Stress & Why I Can't Deal, or Maybe I Can Learn
I began my stressing career early in life. My first clear memory of stress involved Little League softball. I played right field back when nobody ever, ever hit to right field. I thought it was my responsibility to pray over every pitch, that if I forgot to say a prayer for that pitch and we lost the game, that it would be all my fault. Perhaps this was stress, perhaps delusions of grandeur -- I'm sure we could all have a lot of fun with armchair psychology with this story, but my point is that when it comes to stress, I'm a black belt. (Don't worry, I've learned to stop wasting my prayers on minutiae.)
I've read the literature, and I've drunk the Stress Kool-Aid. I've exercised four days a week for the past four years. I've finally learned to meditate. I make sure to get at least seven and sometimes up to ten hours of sleep at night. I saw a psychologist and analyzed my anxiety and how best to control it. (For me, anxiety and stress are difficult to separate. All I know is that they feel the same.) I've written about turning my pessimism into optimism and reframing and meditating. Kids being stressed? Check. Parents being stressed? Check. Work stress? Check. It would appear that I can't stop writing about stress -- and just thinking about that is stressing me out.

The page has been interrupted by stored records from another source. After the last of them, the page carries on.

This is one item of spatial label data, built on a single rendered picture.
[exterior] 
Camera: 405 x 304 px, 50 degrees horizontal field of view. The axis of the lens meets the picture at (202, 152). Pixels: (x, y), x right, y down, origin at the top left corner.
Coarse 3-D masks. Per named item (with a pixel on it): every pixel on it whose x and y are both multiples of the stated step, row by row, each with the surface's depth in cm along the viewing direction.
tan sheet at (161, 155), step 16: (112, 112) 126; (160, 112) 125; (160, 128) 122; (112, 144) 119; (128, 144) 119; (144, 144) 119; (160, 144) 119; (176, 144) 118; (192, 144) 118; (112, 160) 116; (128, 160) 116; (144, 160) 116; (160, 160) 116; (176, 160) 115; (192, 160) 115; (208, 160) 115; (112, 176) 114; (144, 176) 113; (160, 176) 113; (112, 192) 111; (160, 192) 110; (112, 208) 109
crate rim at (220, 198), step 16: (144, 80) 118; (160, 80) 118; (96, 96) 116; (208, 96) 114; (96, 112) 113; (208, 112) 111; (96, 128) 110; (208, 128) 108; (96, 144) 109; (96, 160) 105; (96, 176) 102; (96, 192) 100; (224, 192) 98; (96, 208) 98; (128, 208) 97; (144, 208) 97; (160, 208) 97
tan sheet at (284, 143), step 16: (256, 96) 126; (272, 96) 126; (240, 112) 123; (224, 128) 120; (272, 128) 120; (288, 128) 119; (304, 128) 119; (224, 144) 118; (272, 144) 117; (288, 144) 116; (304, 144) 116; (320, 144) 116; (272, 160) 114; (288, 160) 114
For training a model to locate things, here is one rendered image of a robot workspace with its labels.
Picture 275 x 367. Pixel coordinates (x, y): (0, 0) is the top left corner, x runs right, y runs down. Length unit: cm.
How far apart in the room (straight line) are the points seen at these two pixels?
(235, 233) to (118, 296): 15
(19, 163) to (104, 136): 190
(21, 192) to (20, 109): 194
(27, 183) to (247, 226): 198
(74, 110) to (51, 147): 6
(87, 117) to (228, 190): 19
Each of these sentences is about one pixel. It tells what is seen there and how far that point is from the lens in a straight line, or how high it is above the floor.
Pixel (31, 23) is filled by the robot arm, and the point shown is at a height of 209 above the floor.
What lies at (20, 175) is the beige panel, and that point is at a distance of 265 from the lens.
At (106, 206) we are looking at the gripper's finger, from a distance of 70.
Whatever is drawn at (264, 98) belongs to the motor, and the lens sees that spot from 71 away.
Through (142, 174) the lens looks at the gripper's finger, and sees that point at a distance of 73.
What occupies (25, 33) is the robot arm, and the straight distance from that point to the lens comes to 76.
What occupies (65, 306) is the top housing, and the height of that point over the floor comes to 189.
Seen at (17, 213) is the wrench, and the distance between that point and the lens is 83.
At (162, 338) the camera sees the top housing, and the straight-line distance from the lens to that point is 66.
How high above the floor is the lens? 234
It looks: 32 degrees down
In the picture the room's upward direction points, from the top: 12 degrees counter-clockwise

That said, I've spent most of my stress-fighting career thinking about how to handle stress rather than what caused it in the first place. Things are rough all over, Ponyboy. And I've blamed myself a lot for not being tougher.
I recently read Stress Less (for Women) by Thea Singer, a book that appeared in the mail for review. One passage struck me in particular -- one that talked about stress research being flipped on its head when researchers stopped thinking about stress or age atrophying parts of the brain and instead studied whether people who stressed more started out less equipped to deal with the stress in the first place:
The vulnerability hypothesis of stress -- that is, that a smaller hypocampus, whether due to genes or early exposure to stress -- can predispose you to the damaging effects of stress, rendering you more vulnerable to age-related memory loss and disorders such as PTSD.
So that's the bad news -- a stressful life event when you were a kid can make you a less effective coper when you're an adult. My mom had cancer when I was in middle school, which was more than a little stressful.
I eagerly read on, wading through quite a thick bit of scholarly summations and fifty-cent words. I learned about the stress dieting puts on your body. (Um, yeah, I had an eating disorder for years.) I learned about telomere loss (?!) and finally arrived at the part that explained the gist of the scientific mumbo-jumbo -- just as you can become less able to deal, you can also become more equipped to face stress. And then it went into stuff we already know helps, like exercise, social support and fish oil. I already knew that stuff would help me deal with stress, but I didn't know what wouldn't help me deal with stress in the first place. For some reason, the whole package made me more hopeful again. I couldn't control all the stuff that happened when I was a kid that might have blown my stress-fighting cool, but I can control how I treat my body so it will help out my mind to be a more effective stress-fighter now.
Does it change my behavior? Not really -- I was already popping fish oil and reaching out to my friends to vent and working out and all that. What surprised me even after all this writing about stress was to learn that my inability to deal -- especially when I wasn't treating my body well back in my teens and twenties -- might have been partially caused from my body and brain's reaction to some childhood trauma, like my mom's cancer. That part really blew my hair back, because I've been beating myself up for not dealing well with stress for a long, long time, even before I knew I had anxiety disorder (which doesn't help, natch). I'm not excusing myself from anything -- but it really sucks to already be upset about stress and then be extra upset because you're upset. You know?
What do you think? Does all this surpise you? Do you think you deal well with stress? What helps you deal better?